Nuovo presidente americano, solite ossessioni. Se l’Amministrazione Trump aveva basato parte della sua politica estera nella battaglia – anche industriale – contro la Cina, ecco che Joe Biden sembra ambire alla stessa cosa, sia pur con toni più moderati e strategici. Dopo i rumors della scorsa settimana, il presidente ha infatti firmato un ordine esecutivo presidenziale con cui mira a incrementare la produzione di chip e materiali negli USA, investendo 37 miliardi di dollari nel settore e avviando un’indagine che durerà cento giorni per scovare “vulnerabilità” nella filiera statunitense.
Cosa cambia rispetto ai tempi di Trump? Molto. Secondo alcuni analisti, la voce grossa dell’ex presidente avrebbe spinto la Cina ad accentrare ancora di più la produzione di alcuni elementi, tra cui i chip, di cui oggi si lamenta una penuria. Trump aveva anche agito contro Huawei, proibendo alle società americane di farci affari perché accusata di offrire un accesso segreto al governo cinese, rendendo di fatto qualsiasi dispositivo prodotto Huawei un pericolo in fatto di cybersicurezza. Ad oggi non è ancora chiaro se i divieti nei confronti della società rimarranno in vigore con Biden: ne sapremo di più alla fine dei cento giorni fissati dalla nuova legge, che è destinata a cambiare gli equilibri industriali e tecnologici in tutto il mondo.

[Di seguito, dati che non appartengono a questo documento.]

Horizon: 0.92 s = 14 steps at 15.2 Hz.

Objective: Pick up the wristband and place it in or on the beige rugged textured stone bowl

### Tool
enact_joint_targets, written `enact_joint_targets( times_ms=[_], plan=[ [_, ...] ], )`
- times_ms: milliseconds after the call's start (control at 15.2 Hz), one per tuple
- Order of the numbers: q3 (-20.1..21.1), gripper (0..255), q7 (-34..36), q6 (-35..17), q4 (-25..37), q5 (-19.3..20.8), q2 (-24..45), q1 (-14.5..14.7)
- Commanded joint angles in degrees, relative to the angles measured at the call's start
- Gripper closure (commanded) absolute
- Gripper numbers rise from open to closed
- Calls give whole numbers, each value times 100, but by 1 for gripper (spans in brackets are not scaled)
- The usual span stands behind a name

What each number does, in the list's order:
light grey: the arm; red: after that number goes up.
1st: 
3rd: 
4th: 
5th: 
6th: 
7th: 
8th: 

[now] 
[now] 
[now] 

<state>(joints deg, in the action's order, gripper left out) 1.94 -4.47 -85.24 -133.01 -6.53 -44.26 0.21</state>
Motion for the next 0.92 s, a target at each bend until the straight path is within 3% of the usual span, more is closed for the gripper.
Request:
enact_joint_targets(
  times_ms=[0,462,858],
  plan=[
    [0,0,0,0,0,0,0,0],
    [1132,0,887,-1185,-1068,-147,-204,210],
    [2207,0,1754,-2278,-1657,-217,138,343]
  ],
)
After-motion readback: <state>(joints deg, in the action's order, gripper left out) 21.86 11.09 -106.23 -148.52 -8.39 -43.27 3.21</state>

Un mondo tecnologico senza Made in China è difficile da immaginare ma l’asse Taiwan-Giappone-Corea del Sud sembra già pronto a fornire un’alternativa filo-occidentale al gigante asiatico, con l’aggiunta dell’Australia per quanto riguarda le cosiddette “terre rare”, di cui la Cina ha un ampio controllo in tutto il mondo.
Insomma: si scrive tecnologia ma si legge geopolitica.